Federico Andres Lois Profile picture
Geek before it became trendy. Performance, C#, Deep Learning and Financial Modeling. Former Founder of @Corvalius.

Feb 7, 2021, 19 tweets

1/ Let's look at this paper: "Influenza Virus Aerosols in the Air and Their Infectiousness" from 2014 (we cannot claim this was unknown). We know now that we have a new kid on the block now, ready to challenge Influenza for supremacy in the transmissibility metric.

2/ So there were these guys that actually infected people with Influenza to measure how infectious it was. That is a 'challenge study', this is no 'model' this is actual humans. And they found, that with as much as 3000 copies you get it.

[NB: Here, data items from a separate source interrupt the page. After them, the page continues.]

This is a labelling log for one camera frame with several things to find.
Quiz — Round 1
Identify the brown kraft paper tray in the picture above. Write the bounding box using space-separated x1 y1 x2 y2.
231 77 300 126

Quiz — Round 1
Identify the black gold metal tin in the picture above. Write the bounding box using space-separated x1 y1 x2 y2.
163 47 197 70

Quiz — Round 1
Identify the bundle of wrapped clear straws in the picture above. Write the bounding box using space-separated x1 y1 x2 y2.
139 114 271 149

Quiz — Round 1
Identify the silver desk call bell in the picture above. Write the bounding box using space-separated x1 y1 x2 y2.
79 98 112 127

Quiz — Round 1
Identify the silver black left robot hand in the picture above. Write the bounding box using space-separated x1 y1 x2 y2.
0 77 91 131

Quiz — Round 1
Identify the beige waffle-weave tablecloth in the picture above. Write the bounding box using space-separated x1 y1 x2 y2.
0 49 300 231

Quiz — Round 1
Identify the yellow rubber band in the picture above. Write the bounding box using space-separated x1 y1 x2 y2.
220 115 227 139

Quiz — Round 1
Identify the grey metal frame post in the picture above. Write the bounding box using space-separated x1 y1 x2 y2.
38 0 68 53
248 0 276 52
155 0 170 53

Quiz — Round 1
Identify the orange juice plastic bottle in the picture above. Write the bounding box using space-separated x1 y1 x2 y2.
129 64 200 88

3/ Another study actually measured how many particles an adult would inhale in 1 hour given the concentrations found on a health center, a day-care center, and airplanes.

4/ But here comes the interesting part. So 99% of total viral particles were found where you think? Of course, those that have been following for a long time knows... Aerosols. And those guys are actually quite difficult to stop and decay.

5/ Oopsie. Are these guys saying that >99% of the exhaled particles are aerosol? You know those things that escape and are known as "the plume" when laser imaging is used to see how particles behave after someone breathes or worse "coughs".

6/ Small particles are bad, and the reason why is because they can escape the vortex it is created for the purpose of capturing 'impurities' and 'unfriendly guests' that happen to be inhaled. So they can travel straight to the pulmonary alveoli.

7/ Good thing about biology is while you will always get bitten by something you thought you knew, usually the behavior rhymes. Where did I saw something like this? Ohhhh. Yes.

8/ At this point many would be tempted to just call it a day. But you know me better ;)

9/ This part is interesting, breathing not coughing, or sneezing events are the actual high contributors. Who would have thought that?

10/ So now let's switch to another interesting paper "A cluster-randomized trial of cloth masks compared with medical masks in healthcare workers", this one is pretty good because you know they conclude that masks work.

11/ I won't bore you with the details so we are going to go straight to Figure 2. And without further ado, there it is... And here comes the poll.

12/ In which order of importance this graph is ordered?

13/ Weaker to Stricter. So the criteria to enter into the clinical respiratory illness (Left) is far weaker than actually having isolated and confirmed which 'virus' on the Right.

14/ The control group here is interesting though. By their own admission, it was a do what you want kind of thing, but interestingly while most used one or the other, the compliance is half of the other 2. So in a sense that is normal pre-pandemic behavior at hospitals.

15/ Now to the important stuff. What happens when something consistently performs worse than the control group?

16/ Correct (whatever you had responded in there). The interesting thing here is that even the do whatever group (you know the crazy ones, the misfits, the rebels, the troublemakers) are no worse (and in fact are better) than the cloth masks guys.

17/ One can also point out that we are doing all this fuzz for that whatever 0.5% difference in the stricter category (well within the margin of error) we are probably looking to optimize something that is impactless. I would be far more convinced if it shows a ZERO.

18/ But again you know, biology tends to bite those too sure in the ass, but nonetheless it often rhymes.